FlashDangerpants wrote: ↑Sun Jul 05, 2020 3:20 pm
Then they are concpetually resolved, their claims are context bounded, and thus they don't amount to a claim the other is false in its own context.
But they DO amount to a claim that the other is false in a universal context!
From the lens of classical logic Time is either absolute or it's relative. It can't be both! Good thing I am not a classical logician. But you are!
It's only fair that I ask of you the same that you ask of Veritas and Henry,
So as per your insistence that demonstrations can resolve factual incompatibility - - either demonstrate that the absoluteness of time is wrong, or the relativity of time is wrong.
Here. Let me refresh your memory.
FlashDangerpants wrote: ↑Fri Jul 03, 2020 10:13 am
If your facts don't demonstrate that Vertical Octopus is clearly wrong, then we have a problem because that's pretty much what facts are for, showing what we should hold as true and false.
FlashDangerpants wrote: ↑Sun Jul 05, 2020 3:20 pm
IFF Veritas and Henry beleive their moral fact claims are similarly context bounded, then they will stop arguing that there isn't some standard messy context where morality is not fact at all.
Isn't that precisely the point Veritas is making all along?
Asserting the factuality of a claim outside the bounds of its context/system is nonsensical.
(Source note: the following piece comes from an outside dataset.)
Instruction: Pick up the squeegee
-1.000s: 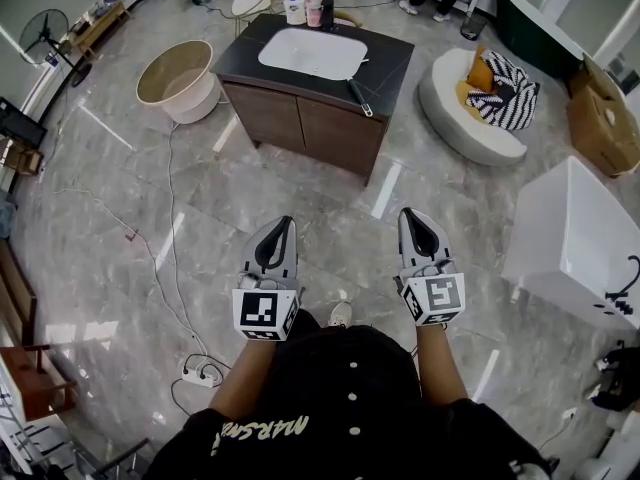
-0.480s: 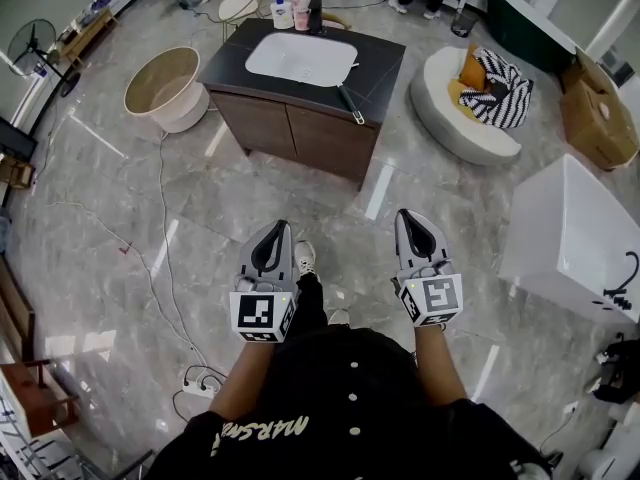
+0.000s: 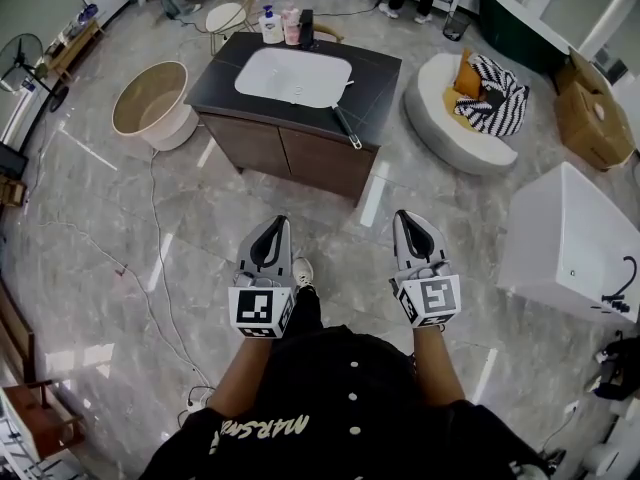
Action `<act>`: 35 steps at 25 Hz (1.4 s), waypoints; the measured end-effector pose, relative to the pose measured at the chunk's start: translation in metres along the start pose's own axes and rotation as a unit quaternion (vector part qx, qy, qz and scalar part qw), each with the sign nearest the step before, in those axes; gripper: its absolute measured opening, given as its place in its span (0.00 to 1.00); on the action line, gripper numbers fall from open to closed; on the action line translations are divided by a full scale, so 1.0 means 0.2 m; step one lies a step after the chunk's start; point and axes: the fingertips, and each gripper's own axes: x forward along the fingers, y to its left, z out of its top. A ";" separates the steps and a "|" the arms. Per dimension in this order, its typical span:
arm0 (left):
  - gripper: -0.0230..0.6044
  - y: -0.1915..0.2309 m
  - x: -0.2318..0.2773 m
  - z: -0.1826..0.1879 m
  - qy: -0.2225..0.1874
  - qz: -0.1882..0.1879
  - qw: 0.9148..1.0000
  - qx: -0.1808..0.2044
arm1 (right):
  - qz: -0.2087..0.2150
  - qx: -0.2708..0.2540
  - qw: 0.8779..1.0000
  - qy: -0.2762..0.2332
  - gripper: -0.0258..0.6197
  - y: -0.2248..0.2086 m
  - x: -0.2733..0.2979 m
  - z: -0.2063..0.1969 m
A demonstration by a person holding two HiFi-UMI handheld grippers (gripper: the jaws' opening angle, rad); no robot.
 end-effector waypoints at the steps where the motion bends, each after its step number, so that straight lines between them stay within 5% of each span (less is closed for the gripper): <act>1: 0.07 0.02 0.04 0.00 0.000 -0.001 1.000 0.000 | 0.000 -0.001 1.000 -0.001 0.04 -0.01 0.04 0.00; 23: 0.07 0.72 0.73 0.13 -0.006 -0.024 1.000 -0.005 | -0.024 -0.010 1.000 0.009 0.04 -0.10 0.97 0.14; 35: 0.07 0.74 1.04 0.07 0.020 -0.055 0.998 -0.006 | -0.051 0.004 0.998 0.021 0.04 -0.25 1.16 0.09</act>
It's precisely the problem of asserting the absoluteness of time through the relative lens of GR!
FlashDangerpants wrote: ↑Sun Jul 05, 2020 3:20 pm
Also they will accept some rule whereby, in Vertias's case all killing is wrong but only if viewed in such and such a manner, while otherwise revenge killing is ok.
Yes. It's called a reference frame in physics. "objectivity" is only possible IF all observers agree upon some initial values in some abstract reference frame.
That is (as Veritas insists) you have to do your measurements WITHIN a system/framework. Consensus across systems is not possible.
You know this, right? That's why we have legal systems within which we determine "guilt" "crime" "wrongness" and all such stuff.
FlashDangerpants wrote: ↑Sun Jul 05, 2020 3:20 pm
Otherwise, they understand the concpet of a fact in the normal way.
Which way is the 'normal way'?!?
Is that the contextual way, or the context-free (universal?) way? Or all the equivocations in between?
FlashDangerpants wrote: ↑Sun Jul 05, 2020 3:20 pm
You do as well, when you arent lying to yourself, you believe I am wrong entirely, not that I am wrong in some limited context.
I am sure that you can't explain what you mean by "wrong" beyond some normative ideal that you just never seem to be able to express.